▸ **Requirement**: With the images removed, transcribe the listing that follows exactly.

▸ **Data excerpt**:

***

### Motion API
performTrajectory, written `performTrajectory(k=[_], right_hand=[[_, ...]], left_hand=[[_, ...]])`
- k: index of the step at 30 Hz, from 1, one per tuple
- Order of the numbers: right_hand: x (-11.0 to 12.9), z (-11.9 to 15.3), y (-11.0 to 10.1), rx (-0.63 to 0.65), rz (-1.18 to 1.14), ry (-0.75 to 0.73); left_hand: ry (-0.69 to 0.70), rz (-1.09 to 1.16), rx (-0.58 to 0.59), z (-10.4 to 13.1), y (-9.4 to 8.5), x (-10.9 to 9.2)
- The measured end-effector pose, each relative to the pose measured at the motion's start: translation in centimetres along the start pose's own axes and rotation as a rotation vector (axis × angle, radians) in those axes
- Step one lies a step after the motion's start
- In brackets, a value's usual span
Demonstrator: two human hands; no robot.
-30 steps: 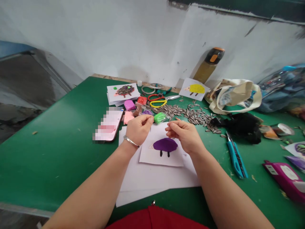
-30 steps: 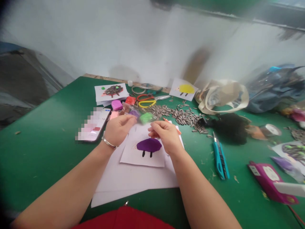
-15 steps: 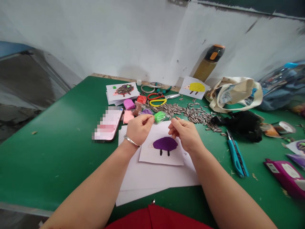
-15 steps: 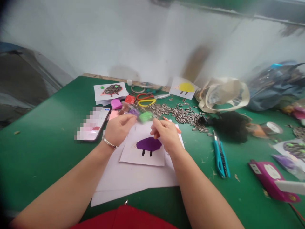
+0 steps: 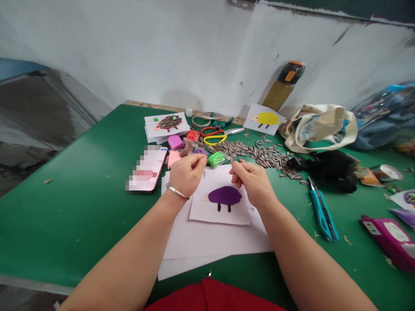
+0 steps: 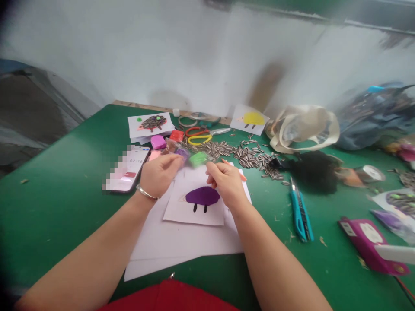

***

▸ **Answer box**:
### Motion API
performTrajectory, written `performTrajectory(k=[_], right_hand=[[_, ...]], left_hand=[[_, ...]])`
- k: index of the step at 30 Hz, from 1, one per tuple
- Order of the numbers: right_hand: x (-11.0 to 12.9), z (-11.9 to 15.3), y (-11.0 to 10.1), rx (-0.63 to 0.65), rz (-1.18 to 1.14), ry (-0.75 to 0.73); left_hand: ry (-0.69 to 0.70), rz (-1.09 to 1.16), rx (-0.58 to 0.59), z (-10.4 to 13.1), y (-9.4 to 8.5), x (-10.9 to 9.2)
- The measured end-effector pose, each relative to the pose measured at the motion's start: translation in centimetres along the start pose's own axes and rotation as a rotation vector (axis × angle, radians) in those axes
- Step one lies a step after the motion's start
- In brackets, a value's usual span
Demonstrator: two human hands; no robot.
-30 steps: 
-30 steps: 
-15 steps: 
-15 steps: 
+0 steps: 
+0 steps: 

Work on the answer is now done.